= TASK REQUIREMENTS =
Gather up every line from the entries below that uses the word "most".

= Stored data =
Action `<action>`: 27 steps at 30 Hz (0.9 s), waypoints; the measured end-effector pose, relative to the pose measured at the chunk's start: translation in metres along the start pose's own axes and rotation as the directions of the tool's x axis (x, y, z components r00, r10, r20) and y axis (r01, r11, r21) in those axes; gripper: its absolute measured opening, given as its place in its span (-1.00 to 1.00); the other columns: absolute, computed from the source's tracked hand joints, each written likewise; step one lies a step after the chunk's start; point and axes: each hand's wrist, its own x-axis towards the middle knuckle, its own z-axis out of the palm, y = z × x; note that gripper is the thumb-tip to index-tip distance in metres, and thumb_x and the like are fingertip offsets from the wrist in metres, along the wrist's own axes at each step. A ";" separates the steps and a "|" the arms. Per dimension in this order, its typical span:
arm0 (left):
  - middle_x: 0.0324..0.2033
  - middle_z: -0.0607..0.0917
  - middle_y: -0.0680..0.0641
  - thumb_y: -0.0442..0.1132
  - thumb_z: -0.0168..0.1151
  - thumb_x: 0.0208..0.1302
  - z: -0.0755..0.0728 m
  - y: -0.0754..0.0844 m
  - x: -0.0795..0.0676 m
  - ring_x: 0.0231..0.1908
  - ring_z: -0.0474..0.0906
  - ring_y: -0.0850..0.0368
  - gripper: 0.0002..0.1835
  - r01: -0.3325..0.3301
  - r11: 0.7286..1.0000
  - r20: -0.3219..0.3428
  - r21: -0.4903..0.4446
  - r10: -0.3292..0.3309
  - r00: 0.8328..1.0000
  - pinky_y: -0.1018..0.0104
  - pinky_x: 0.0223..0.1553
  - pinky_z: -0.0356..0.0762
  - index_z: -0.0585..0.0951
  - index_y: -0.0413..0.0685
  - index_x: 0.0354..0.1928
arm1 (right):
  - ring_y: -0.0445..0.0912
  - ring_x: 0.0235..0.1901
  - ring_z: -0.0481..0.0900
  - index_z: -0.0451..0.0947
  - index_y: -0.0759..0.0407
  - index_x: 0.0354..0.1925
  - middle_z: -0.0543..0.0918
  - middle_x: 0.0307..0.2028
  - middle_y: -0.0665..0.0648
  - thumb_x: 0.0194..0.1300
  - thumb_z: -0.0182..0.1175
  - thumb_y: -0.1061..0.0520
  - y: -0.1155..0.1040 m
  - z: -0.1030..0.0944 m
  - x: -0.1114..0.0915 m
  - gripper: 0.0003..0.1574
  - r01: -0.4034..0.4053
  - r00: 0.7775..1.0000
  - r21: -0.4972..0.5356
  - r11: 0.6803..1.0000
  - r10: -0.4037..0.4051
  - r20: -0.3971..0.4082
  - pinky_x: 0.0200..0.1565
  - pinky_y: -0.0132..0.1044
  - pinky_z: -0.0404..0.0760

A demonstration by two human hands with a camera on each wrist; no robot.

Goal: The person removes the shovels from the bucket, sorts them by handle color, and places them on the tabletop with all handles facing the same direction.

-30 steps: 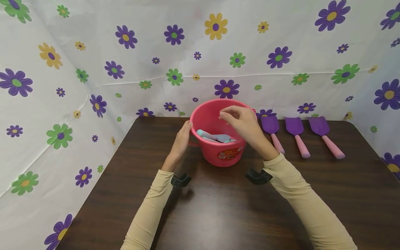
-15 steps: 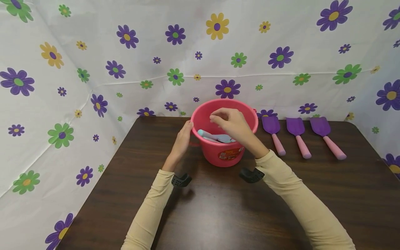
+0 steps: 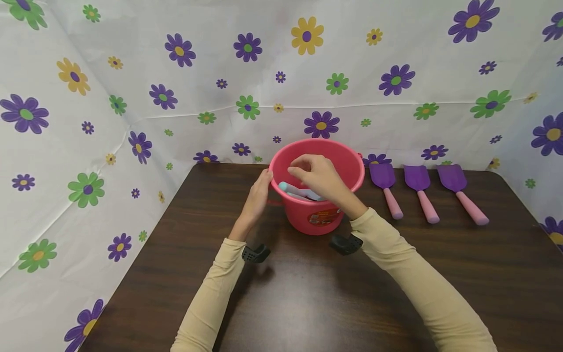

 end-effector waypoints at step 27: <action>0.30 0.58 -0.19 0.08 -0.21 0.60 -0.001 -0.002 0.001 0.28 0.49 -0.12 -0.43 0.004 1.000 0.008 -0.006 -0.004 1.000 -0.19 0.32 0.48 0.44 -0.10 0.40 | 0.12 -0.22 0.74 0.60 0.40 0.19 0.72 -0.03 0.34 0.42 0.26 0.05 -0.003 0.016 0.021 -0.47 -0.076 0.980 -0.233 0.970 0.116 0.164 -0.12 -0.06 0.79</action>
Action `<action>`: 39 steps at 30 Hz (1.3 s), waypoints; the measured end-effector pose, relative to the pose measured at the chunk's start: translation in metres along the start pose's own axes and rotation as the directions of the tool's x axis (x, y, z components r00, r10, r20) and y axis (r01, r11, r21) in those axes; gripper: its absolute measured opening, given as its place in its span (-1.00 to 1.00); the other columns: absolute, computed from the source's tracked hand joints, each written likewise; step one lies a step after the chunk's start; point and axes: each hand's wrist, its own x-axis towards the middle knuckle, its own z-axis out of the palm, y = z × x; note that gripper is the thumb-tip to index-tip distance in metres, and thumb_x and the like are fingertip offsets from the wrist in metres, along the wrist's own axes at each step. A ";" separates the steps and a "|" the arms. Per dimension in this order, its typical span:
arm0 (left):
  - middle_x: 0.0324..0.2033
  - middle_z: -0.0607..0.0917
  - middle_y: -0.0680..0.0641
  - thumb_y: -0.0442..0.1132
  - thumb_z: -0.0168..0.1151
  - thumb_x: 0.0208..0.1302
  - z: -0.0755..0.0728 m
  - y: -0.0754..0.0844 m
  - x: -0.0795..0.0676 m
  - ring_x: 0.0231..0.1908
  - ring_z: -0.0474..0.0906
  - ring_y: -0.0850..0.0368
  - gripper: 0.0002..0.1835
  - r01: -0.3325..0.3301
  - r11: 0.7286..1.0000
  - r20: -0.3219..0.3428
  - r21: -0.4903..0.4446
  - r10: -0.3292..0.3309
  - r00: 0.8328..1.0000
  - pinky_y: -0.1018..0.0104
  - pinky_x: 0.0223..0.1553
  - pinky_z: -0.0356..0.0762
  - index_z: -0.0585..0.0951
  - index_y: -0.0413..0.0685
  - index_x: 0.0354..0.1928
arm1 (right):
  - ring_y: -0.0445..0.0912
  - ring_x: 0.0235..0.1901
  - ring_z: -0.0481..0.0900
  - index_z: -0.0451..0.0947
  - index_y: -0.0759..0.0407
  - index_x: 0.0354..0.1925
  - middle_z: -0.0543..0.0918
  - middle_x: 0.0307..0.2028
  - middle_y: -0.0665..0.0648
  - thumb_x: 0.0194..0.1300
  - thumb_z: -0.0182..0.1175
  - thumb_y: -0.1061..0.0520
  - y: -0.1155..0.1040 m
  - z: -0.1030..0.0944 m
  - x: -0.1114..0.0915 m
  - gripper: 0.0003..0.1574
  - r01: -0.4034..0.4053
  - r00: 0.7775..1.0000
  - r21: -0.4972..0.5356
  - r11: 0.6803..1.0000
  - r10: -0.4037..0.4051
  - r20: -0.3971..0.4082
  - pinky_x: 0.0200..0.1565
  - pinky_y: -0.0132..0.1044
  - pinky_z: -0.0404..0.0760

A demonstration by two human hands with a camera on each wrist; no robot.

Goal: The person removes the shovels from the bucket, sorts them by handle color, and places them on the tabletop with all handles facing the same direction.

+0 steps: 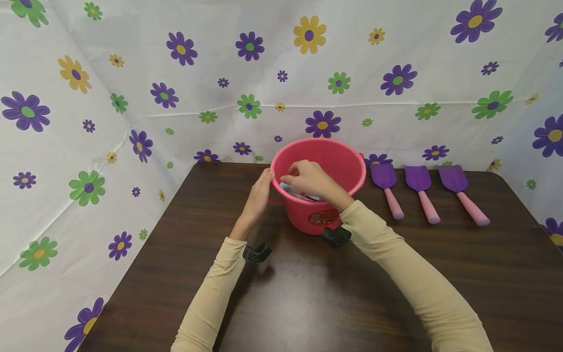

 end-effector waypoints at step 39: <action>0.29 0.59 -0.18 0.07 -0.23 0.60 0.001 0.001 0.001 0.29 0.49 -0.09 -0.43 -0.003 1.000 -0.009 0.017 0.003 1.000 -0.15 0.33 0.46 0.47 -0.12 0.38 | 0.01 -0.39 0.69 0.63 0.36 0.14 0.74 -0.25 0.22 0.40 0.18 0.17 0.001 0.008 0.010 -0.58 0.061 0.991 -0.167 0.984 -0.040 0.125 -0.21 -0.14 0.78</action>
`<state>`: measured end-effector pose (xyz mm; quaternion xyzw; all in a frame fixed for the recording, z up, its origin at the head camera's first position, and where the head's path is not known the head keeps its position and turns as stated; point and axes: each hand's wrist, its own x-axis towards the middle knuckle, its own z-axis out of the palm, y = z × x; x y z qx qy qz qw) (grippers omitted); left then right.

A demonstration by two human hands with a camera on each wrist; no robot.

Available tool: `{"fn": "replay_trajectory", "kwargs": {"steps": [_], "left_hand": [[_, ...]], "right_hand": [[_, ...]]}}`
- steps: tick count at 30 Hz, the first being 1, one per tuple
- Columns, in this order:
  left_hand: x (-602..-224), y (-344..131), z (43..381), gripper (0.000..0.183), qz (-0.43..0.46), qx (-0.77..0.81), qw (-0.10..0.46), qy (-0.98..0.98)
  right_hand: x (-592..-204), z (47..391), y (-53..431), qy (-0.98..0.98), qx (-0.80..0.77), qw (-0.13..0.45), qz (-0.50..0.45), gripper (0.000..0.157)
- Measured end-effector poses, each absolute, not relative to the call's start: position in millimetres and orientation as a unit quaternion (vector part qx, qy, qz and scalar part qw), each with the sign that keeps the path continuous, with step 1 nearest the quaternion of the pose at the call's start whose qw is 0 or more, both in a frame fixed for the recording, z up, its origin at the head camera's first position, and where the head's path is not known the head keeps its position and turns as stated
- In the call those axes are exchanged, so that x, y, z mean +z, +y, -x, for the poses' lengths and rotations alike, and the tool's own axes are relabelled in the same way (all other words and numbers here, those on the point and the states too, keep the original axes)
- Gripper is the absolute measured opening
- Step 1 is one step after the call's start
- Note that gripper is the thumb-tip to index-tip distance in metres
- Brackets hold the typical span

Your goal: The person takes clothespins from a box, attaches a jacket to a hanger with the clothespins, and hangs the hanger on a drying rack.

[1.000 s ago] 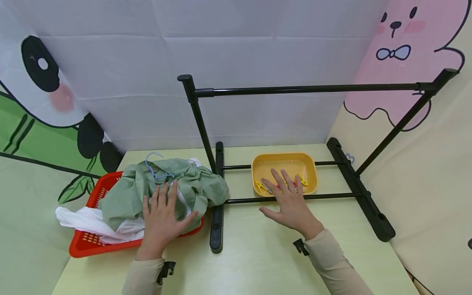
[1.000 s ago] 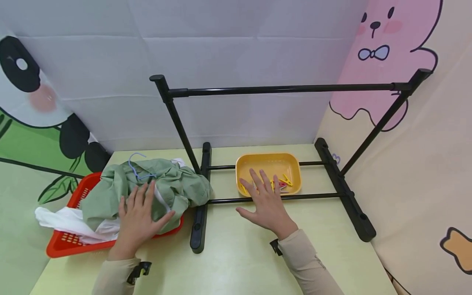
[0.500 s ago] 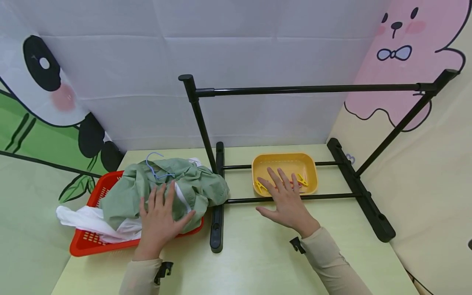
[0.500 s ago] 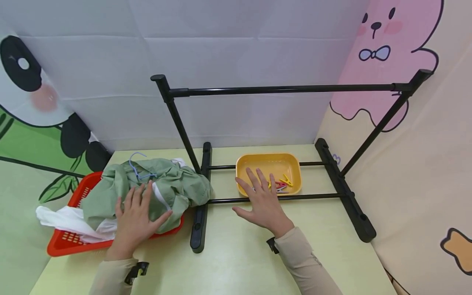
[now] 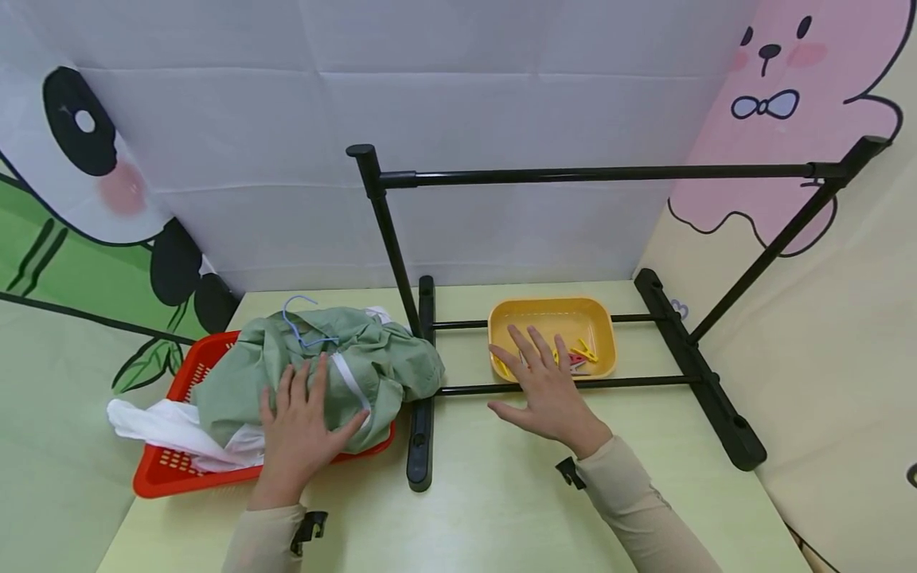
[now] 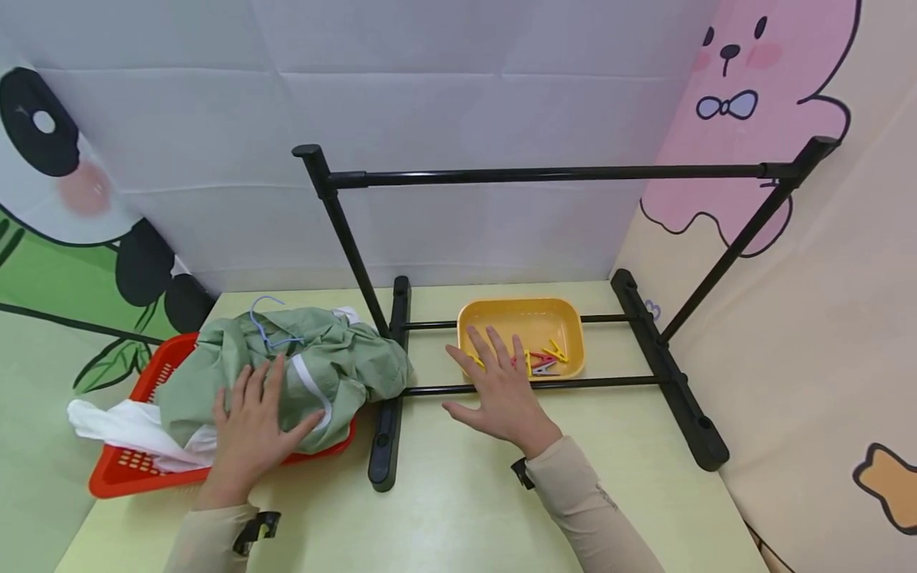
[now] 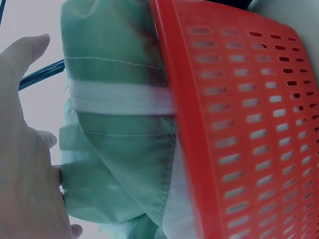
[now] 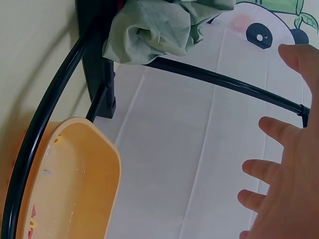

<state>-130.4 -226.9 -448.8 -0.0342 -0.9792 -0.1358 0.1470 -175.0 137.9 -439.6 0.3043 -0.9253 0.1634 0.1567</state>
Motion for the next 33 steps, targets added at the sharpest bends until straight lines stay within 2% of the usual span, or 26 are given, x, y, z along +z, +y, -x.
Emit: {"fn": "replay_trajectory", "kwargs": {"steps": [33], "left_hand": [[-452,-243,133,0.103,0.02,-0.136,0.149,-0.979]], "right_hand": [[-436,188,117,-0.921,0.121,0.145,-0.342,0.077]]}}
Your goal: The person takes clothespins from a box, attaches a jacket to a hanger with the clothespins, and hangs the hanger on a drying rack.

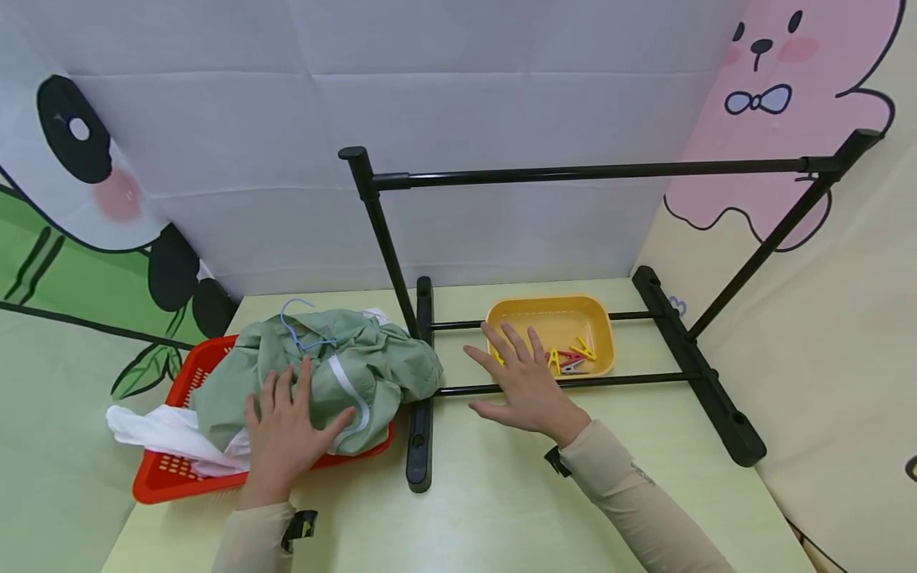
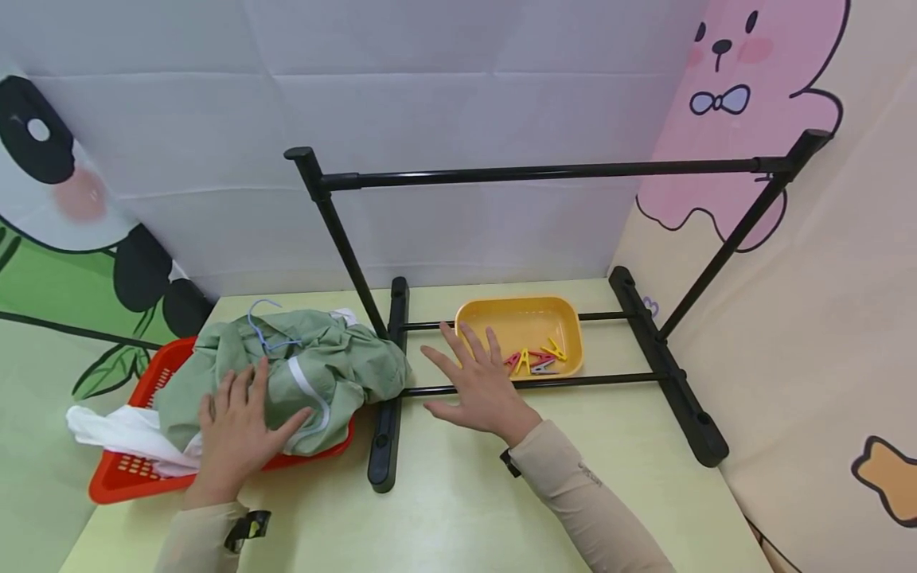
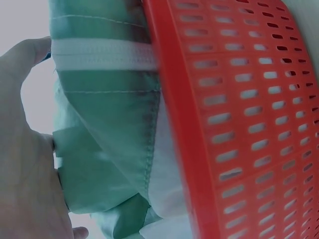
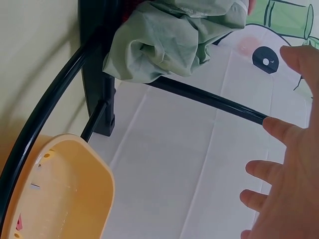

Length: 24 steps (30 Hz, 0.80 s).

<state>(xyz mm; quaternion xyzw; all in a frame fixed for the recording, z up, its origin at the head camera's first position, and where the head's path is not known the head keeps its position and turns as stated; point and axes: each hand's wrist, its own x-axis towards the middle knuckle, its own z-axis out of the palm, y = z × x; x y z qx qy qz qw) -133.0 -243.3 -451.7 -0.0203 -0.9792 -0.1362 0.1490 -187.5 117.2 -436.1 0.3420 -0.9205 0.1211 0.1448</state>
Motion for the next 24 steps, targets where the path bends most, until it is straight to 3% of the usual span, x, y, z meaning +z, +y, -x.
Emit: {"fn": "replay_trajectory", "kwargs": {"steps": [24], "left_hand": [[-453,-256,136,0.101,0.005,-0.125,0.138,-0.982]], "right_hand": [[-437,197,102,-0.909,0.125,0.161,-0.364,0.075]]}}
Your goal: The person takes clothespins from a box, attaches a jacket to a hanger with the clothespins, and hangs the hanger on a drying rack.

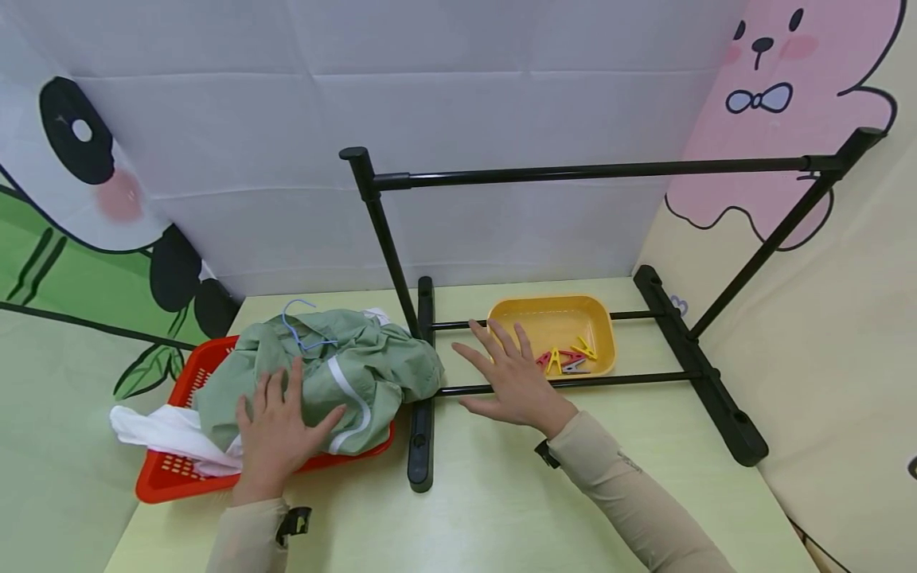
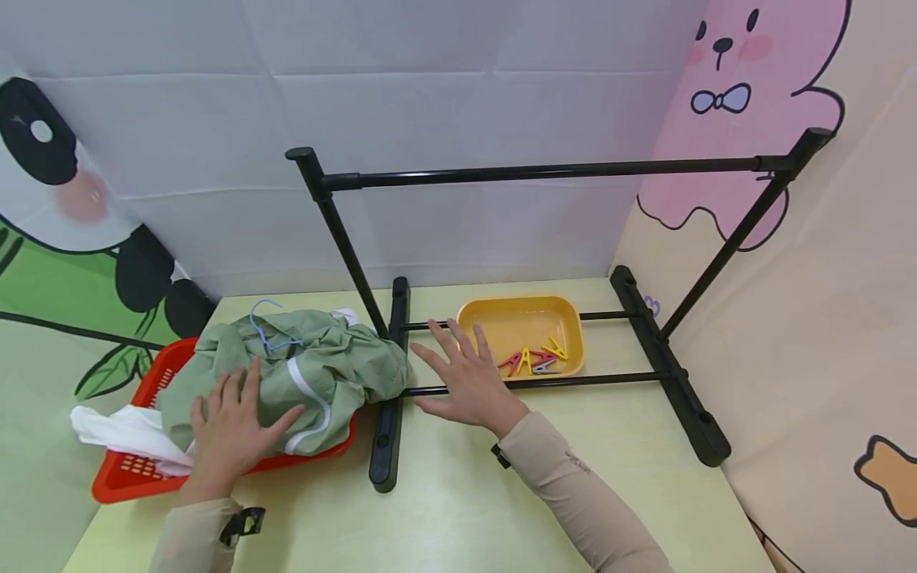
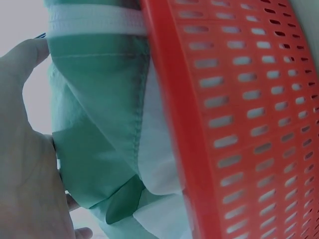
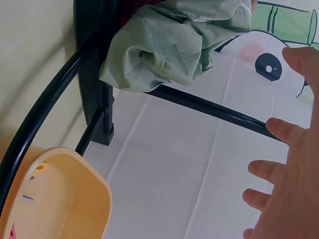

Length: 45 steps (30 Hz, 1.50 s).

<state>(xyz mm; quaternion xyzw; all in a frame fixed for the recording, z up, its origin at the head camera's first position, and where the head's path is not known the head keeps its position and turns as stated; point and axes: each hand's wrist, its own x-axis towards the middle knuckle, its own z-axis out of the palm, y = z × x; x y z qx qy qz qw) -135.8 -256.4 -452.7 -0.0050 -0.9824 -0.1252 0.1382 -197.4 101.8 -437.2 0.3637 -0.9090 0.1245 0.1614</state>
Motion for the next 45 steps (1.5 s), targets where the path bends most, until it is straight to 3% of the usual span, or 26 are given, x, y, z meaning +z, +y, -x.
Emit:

= RESPONSE AREA =
Motion for the next 24 steps, targets where the path bends most, until it is straight to 3% of the usual span, x, y, z meaning +z, +y, -x.
Motion for the next 45 steps (1.5 s), targets where the path bends most, until it is straight to 3% of the usual span, or 26 are given, x, y, z meaning +z, +y, -x.

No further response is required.